"Think of" vs "Think about"???

Native Korean   Sat Jul 21, 2007 12:41 am GMT
What's the difference between "think of" and "think about"?

He never thinks about other people.
He never thinks of other people.

She is thinking of buying a new car.
She is thinking about buying a new car.

I always think of you.
I always think about you.

Are they exactly the same?
If they have a different shade of meaning, what is it?
furrykef   Sat Jul 21, 2007 1:39 am GMT
Hmm... I think those particular cases are equivalent.

The two phrases aren't completely interchangeable, however.

Husband: Shall we buy a new car?
Wife: Let me think about it. [Not "Let me think of it."]

Also, contrast these:
"It's time to think of some new ideas." In this case, the ideas don't exist yet, and we're trying to create them.

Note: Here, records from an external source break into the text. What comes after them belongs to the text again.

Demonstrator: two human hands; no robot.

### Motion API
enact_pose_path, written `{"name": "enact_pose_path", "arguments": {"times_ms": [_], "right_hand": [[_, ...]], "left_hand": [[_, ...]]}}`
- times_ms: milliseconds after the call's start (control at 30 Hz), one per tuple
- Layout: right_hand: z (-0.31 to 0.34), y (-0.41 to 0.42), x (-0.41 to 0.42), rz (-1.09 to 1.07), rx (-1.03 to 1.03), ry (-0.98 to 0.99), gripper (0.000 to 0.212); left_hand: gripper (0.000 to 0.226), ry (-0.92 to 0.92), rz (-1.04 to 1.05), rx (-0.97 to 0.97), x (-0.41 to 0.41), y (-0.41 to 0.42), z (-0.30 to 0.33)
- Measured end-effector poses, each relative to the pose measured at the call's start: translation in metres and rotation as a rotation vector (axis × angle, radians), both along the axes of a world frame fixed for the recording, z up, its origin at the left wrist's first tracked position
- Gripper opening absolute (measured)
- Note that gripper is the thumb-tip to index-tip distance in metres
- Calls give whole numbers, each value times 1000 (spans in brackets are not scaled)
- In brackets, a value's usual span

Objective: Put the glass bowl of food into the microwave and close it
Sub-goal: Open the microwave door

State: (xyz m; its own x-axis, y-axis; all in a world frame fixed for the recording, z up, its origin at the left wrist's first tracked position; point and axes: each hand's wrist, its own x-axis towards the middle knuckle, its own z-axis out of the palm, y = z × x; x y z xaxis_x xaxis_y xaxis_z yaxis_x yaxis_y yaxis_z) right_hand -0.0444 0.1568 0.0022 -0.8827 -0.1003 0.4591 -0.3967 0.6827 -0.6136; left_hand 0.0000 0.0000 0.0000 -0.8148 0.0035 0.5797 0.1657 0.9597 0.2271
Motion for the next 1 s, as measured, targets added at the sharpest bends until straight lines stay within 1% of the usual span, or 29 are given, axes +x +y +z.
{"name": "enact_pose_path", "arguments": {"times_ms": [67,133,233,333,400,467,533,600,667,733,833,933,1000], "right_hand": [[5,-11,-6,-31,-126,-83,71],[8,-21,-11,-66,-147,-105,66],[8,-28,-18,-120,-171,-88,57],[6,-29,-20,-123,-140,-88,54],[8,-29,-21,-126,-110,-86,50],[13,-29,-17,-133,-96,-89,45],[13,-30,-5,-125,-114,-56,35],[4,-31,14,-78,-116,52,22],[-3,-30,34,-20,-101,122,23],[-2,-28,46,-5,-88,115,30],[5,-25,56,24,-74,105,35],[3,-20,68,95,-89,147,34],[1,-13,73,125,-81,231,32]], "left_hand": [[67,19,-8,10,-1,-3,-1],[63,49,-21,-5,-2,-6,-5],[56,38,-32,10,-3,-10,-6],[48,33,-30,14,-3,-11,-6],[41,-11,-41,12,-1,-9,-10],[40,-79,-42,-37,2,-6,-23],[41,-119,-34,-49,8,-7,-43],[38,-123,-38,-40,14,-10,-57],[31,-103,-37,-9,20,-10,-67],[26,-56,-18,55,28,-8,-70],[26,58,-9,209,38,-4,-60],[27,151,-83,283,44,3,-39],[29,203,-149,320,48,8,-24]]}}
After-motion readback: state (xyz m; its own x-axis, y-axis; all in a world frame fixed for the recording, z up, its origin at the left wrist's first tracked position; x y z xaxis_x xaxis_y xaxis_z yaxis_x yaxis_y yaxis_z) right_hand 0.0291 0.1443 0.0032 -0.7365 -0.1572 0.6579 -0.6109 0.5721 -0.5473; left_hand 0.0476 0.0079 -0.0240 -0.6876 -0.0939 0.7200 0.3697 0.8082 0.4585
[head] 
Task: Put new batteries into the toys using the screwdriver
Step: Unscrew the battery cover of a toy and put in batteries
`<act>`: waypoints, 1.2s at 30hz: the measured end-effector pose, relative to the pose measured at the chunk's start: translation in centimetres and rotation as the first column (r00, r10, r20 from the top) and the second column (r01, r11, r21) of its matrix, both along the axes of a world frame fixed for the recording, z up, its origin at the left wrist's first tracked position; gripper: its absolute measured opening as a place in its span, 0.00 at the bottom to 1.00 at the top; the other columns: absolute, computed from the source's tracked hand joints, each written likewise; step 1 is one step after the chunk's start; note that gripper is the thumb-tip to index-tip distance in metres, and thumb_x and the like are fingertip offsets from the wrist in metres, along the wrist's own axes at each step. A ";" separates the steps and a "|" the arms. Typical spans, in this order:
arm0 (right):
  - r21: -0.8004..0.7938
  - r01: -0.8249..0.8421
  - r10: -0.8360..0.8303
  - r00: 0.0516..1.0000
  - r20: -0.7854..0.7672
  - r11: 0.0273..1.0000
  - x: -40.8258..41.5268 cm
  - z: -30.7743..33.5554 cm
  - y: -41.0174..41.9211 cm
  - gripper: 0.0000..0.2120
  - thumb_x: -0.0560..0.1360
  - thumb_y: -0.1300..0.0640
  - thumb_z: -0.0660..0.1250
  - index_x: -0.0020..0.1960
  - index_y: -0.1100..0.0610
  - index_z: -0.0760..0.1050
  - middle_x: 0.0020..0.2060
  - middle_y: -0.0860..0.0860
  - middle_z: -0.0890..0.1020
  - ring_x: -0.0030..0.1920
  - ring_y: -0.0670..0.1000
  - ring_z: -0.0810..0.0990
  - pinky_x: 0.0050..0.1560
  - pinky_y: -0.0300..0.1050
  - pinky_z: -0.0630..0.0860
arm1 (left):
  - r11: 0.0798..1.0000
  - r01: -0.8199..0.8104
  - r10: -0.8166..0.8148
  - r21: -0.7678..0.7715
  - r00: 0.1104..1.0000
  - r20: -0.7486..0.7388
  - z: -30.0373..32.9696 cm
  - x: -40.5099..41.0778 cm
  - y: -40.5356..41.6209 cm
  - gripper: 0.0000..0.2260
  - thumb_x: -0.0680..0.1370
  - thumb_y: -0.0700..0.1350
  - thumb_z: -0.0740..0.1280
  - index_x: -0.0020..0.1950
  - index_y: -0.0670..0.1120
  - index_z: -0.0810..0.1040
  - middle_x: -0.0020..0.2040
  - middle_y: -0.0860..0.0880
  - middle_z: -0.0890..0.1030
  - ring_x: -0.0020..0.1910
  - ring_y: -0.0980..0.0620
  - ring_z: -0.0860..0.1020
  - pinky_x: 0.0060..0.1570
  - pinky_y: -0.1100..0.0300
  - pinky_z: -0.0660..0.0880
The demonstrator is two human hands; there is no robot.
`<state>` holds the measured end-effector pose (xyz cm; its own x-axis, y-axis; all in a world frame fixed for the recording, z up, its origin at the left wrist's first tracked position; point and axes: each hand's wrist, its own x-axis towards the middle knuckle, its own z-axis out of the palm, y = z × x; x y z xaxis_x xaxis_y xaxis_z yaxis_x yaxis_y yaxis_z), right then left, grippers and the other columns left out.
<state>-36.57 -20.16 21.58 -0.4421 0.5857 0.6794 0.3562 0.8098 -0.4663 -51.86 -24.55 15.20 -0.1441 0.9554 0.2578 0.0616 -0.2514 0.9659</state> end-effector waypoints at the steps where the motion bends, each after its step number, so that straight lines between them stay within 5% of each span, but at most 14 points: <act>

"It's time to think about some new ideas." The ideas have already been thought of and are about to be provided for the group's consideration.

- Kef
Rodrigo   Tue Jul 24, 2007 9:54 pm GMT
I think Kef's answer is very good, usually Spanish speakers, like me, hypercorrect ourselves avoiding 'of' because poor English speakers with Spanish as their native tongue use it incorrectly a lot of times. Maybe this is also true for Italian, French and other similar languages but I do not know if it's the same for Korean.